Je pense que c’est une décision scandaleuse. Et je ne suis pas le seul à le penser… Toutes les associations de droits humains ont unanimement dénoncé cette clause dans la nouvelle convention judiciaire franco-marocaine, en pensant que c’était un encouragement à l’impunité des services marocains en France. Alors je ne pense pas et je n’espère pas que notre dossier, qui lui bien sûr est antérieur à cette convention, soit touché. Mais ça complique le travail du juge Pacaux aujourd’hui, lorsqu’il aura besoin d’aller enquêter au Maroc et de demander au juge marocain d’exécuter les commissions rogatoires internationales que nous avons demandé de diligenter auprès des autorités marocaines.

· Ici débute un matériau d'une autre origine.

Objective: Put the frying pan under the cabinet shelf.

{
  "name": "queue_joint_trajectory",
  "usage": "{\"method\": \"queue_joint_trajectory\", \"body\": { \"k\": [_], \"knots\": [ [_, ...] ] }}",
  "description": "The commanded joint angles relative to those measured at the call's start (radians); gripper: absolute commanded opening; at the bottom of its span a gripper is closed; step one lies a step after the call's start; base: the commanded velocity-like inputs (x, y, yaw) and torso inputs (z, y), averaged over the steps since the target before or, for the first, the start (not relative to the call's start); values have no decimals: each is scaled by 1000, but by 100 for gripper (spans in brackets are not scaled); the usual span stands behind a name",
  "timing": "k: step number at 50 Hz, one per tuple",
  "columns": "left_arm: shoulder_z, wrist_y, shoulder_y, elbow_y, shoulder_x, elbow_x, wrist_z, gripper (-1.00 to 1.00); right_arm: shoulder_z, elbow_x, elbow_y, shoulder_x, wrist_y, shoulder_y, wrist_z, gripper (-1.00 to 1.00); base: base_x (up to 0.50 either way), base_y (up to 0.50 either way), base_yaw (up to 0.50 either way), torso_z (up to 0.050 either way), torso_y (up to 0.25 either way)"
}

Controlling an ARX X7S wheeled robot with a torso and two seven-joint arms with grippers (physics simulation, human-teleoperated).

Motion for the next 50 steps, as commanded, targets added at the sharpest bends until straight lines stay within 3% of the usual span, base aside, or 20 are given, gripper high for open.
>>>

Et par ailleurs, un certain nombre de pièces des services secrets français dont la justice française demande la dé-classification restent secrètes aujourd’hui.

Mais là aussi, c’est l’une des manifestations de la raison d’Etat que nous rencontrons depuis cinquante ans. C’est le blocage des documents qui peuvent nous aider à arriver à la vérité. Je ne sais pas ce qu’il y a dans ce document. Mais même lorsqu’un juge d’instruction, le juge Ramaël avec le président de la Commission Consultative du Secret de laDéfense Nationale se déplace avec des DGSE et saisit 400 pages de documents que le président de la Commission consultative estime utiles à l’action de la justice, cette même commission déjuge son président quelques jours après et bloque 300 des 400 pages, ne laissant que 100 pages sans aucun intérêt, souvent caviardées, toutes noircies, avec de temps en temps un mot par ci par là.
Donc c’est scandaleux qu’aujourd’hui encore, cinquante ans après, on ne puisse pas permettre à une famille de connaître la vérité. Il y a des questions qu’une famille se pose depuis cinquante ans : Qui sont les assassins de Mehdi Ben Barka ? Où est son corps ? Nous n’avons pas de lieu pour aller nous recueillir.
Mais il y a aussi des questions qui nous intéressent en tant que citoyens, d’un crime d’Etat. Et je crois que l’opinion publique – les opinions publiques, aussi bien marocaines que françaises – ont droit à cette vérité.